The 2024 Sawtooth Research Conference marked a historic moment as Joel Huber was honored as the first recipient of the Rich Johnson Legacy Award, a biennial distinction recognizing individuals who have demonstrated outstanding leadership and a sustained impact on market research over multiple decades. The award celebrates those who, like Sawtooth founder Rich Johnson, bridge the gap between academic theory and practitioner application through innovative methods and a sharing of novel approaches to complex problems.
Joel Huber is the Alan D. Schwartz Professor Emeritus at the Fuqua School of Business. A long-time friend and collaborator with the late Rich Johnson, across nearly 40 years of Sawtooth Conference history, Joel Huber’s contributions have fundamentally shaped the modern practice of preference measurement. Here are some highlights from his contributions to the conjoint/choice literature and at the Sawtooth conference:
- A Foundational Historian: At the very first Sawtooth conference in 1987, Huber delivered the cornerstone presentation, "Conjoint Analysis: How We Got Here and Where We Are," providing the industry with its first comprehensive roadmap of the technique.
- Early comparisons between ratings-based conjoint and choice. Joel and co-authors did important early research in the 1990s to compare the results of ratings-based conjoint and choice-based conjoint.
- Key Insights into Utility Balance: With Klaus Zwerina, Huber co-authored the seminal 1996 work on utility balance, identifying it as a critical criterion for creating statistically efficient choice designs.
- Humanizing Experimental Design: While technically efficient, Huber’s later research proved that "maximal" utility balance often increased human error. He subsequently advocated for a "small to medium" amount of balance to remove dominated sets while keeping tasks manageable for real people.

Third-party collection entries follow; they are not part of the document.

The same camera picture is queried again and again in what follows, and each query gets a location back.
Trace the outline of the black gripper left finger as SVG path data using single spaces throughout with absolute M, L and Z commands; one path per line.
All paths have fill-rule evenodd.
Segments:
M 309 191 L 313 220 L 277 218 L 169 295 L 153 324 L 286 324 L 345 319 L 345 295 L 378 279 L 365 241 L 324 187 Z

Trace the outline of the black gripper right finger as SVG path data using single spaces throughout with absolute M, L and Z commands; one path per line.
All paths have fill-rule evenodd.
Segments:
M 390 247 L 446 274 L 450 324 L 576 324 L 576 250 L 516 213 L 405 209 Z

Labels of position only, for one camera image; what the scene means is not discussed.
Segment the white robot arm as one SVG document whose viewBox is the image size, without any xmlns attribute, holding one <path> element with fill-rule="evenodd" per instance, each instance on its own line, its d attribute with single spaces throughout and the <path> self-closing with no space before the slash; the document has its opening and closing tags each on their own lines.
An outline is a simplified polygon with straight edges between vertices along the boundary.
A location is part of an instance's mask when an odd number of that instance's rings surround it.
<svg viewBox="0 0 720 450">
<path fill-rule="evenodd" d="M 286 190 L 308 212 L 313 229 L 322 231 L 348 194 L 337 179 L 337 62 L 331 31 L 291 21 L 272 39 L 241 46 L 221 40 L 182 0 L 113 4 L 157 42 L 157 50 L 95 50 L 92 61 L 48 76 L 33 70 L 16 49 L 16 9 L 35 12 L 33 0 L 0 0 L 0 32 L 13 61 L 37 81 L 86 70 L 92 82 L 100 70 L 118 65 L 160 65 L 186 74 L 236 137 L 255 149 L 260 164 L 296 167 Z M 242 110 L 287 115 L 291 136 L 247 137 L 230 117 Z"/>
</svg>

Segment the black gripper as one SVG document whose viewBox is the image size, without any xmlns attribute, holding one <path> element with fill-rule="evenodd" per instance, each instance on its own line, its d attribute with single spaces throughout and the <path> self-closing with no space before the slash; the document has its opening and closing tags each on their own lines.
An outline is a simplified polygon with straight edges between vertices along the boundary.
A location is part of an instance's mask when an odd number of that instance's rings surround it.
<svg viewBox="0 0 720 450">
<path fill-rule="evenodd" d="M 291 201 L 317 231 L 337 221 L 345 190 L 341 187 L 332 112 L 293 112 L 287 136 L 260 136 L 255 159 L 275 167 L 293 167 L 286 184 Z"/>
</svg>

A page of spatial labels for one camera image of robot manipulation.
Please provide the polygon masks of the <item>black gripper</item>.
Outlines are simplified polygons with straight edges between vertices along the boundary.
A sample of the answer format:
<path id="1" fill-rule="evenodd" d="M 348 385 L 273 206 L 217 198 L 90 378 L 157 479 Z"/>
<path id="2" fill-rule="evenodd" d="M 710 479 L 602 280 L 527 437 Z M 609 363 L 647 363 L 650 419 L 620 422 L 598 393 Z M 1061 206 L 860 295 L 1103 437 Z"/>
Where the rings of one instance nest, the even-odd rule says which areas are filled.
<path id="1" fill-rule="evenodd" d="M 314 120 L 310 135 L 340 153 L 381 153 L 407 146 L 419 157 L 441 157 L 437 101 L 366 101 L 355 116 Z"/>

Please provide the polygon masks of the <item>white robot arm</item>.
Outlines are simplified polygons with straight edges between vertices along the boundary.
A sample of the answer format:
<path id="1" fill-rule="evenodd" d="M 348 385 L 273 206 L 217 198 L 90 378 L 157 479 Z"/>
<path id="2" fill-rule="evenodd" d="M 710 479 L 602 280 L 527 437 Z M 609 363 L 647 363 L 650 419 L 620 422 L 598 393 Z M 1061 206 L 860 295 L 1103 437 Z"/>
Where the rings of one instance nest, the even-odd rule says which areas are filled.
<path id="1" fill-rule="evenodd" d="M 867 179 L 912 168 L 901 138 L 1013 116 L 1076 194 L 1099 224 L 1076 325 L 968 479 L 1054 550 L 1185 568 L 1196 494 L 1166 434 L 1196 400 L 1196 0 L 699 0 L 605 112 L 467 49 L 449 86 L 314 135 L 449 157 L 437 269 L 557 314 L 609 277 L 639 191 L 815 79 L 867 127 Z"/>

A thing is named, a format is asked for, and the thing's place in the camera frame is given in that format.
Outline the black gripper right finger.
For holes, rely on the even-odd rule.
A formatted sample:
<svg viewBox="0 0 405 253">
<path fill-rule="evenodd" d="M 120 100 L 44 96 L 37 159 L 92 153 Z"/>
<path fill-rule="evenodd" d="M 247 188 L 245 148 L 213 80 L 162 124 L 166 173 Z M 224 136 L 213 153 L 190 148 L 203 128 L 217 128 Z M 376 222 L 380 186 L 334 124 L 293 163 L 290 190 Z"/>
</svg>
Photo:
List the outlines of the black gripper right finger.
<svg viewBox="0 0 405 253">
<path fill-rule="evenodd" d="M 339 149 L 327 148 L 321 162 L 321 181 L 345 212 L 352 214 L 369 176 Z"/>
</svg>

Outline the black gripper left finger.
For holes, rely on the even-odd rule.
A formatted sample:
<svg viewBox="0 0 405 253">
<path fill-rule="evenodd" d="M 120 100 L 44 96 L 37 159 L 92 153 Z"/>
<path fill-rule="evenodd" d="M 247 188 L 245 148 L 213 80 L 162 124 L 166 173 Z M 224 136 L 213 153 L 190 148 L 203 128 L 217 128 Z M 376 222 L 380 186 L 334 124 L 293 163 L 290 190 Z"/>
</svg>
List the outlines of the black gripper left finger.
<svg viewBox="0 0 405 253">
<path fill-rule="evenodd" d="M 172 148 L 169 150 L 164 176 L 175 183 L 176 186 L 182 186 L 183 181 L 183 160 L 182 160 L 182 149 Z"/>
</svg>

- Pioneering Adaptive Choice-Based Conjoint (ACBC): Huber was a key collaborator in investigating early versions of adaptive CBC, a method that makes conjoint interviews more engaging by adaptively responding to a participant’s previous answers.
- Combating Hypothetical Bias: Alongside Min Ding, Huber investigated "incentive alignment," demonstrating that aligning survey rewards with actual participant choices significantly improves the predictive accuracy of conjoint models.
- Navigating Difficult Medical Choices: Huber’s recent work has applied conjoint analysis to profoundly difficult life decisions, such as organ transplants, helping physicians better communicate value trade-offs to patients.
- Decades of Strategic Leadership: Beyond his research, Huber has served for many years on the conference steering committee, ensuring the event remains the premier forum for quantitative methods in marketing research.
Joel Huber’s career exemplifies the Rich Johnson Legacy Award’s mission to foster a "dedicated effort in the distribution of knowledge". His ability to translate complex econometric principles into lucid presentations and practical tools has not only advanced the "collective knowledge" of the Sawtooth community but has also refined how we understand the human dimension of choice.